PROBLEM ->
Which of the lines below contain the string "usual"? Copy each one.

══════

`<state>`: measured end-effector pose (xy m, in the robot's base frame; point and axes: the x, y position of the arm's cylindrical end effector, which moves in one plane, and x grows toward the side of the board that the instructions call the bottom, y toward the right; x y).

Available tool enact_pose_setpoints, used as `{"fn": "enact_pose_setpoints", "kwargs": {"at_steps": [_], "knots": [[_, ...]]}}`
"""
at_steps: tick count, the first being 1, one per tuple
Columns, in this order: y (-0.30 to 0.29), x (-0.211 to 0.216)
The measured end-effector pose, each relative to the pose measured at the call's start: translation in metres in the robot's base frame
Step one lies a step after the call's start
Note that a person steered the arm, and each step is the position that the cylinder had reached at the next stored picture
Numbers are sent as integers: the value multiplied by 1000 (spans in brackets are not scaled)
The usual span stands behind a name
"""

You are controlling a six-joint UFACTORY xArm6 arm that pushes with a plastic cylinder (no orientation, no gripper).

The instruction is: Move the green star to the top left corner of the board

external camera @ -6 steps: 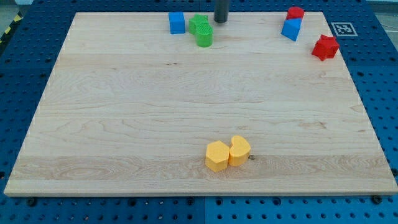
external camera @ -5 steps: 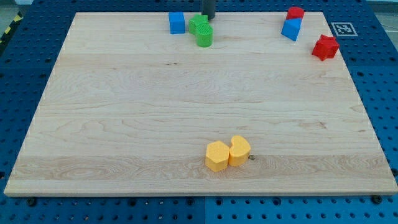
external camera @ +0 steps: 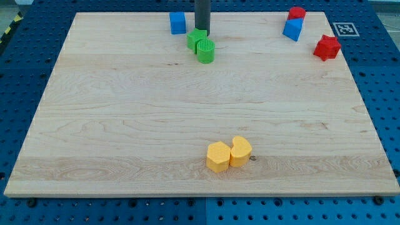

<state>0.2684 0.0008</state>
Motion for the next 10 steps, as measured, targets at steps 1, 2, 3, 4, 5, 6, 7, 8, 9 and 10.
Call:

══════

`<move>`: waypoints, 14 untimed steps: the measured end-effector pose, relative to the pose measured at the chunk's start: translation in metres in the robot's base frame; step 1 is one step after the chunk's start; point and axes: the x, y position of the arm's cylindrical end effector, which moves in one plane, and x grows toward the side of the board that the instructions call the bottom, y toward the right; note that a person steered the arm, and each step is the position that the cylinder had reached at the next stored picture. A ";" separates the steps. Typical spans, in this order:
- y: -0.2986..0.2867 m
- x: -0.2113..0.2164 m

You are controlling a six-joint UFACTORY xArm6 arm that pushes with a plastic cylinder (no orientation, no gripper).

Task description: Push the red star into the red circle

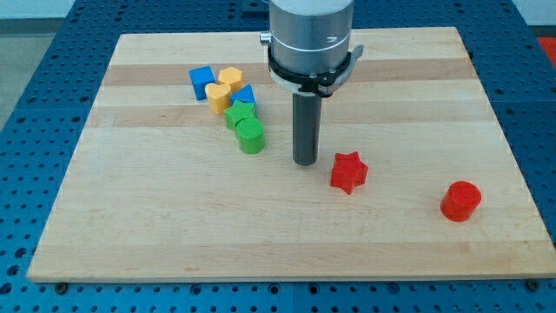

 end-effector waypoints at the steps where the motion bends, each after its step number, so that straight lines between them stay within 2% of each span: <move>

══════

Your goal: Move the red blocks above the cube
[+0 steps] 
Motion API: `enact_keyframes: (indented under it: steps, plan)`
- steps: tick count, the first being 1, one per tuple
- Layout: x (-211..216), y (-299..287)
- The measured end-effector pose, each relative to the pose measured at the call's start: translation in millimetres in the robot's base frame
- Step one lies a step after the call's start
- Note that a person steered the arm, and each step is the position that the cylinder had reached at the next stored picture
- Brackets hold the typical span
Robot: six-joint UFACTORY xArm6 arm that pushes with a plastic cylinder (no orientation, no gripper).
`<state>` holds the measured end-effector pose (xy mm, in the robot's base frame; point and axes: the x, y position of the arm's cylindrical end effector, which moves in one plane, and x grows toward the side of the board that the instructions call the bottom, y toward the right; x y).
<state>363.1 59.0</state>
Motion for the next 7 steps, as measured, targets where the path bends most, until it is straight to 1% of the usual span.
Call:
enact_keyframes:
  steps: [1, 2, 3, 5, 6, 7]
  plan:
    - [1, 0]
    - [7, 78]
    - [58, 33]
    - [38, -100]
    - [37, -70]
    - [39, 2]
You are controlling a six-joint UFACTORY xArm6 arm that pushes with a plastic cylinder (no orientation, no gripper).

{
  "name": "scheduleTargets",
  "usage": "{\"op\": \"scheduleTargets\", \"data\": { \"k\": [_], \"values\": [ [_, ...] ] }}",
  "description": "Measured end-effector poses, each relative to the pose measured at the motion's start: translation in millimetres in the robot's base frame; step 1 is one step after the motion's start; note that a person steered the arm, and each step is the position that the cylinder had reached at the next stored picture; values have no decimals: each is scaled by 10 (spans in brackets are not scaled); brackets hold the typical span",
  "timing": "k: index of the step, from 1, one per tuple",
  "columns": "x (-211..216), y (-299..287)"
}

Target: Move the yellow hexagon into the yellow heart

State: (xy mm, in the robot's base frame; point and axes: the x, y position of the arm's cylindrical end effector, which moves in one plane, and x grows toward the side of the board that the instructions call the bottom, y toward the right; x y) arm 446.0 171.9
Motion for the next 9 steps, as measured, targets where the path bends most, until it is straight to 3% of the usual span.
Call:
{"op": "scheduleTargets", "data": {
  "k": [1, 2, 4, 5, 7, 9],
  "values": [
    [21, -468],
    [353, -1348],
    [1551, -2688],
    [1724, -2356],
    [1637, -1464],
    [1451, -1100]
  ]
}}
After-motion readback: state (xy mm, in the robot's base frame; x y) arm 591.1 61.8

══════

TASK RESULT ->
The usual span stands behind a name
Motion for the next 7 steps, as measured, targets where the path bends most, until it is straight to 1% of the usual span.
Motion for the next 9 steps, as measured, targets where the path bends most, until it is straight to 3% of the usual span.

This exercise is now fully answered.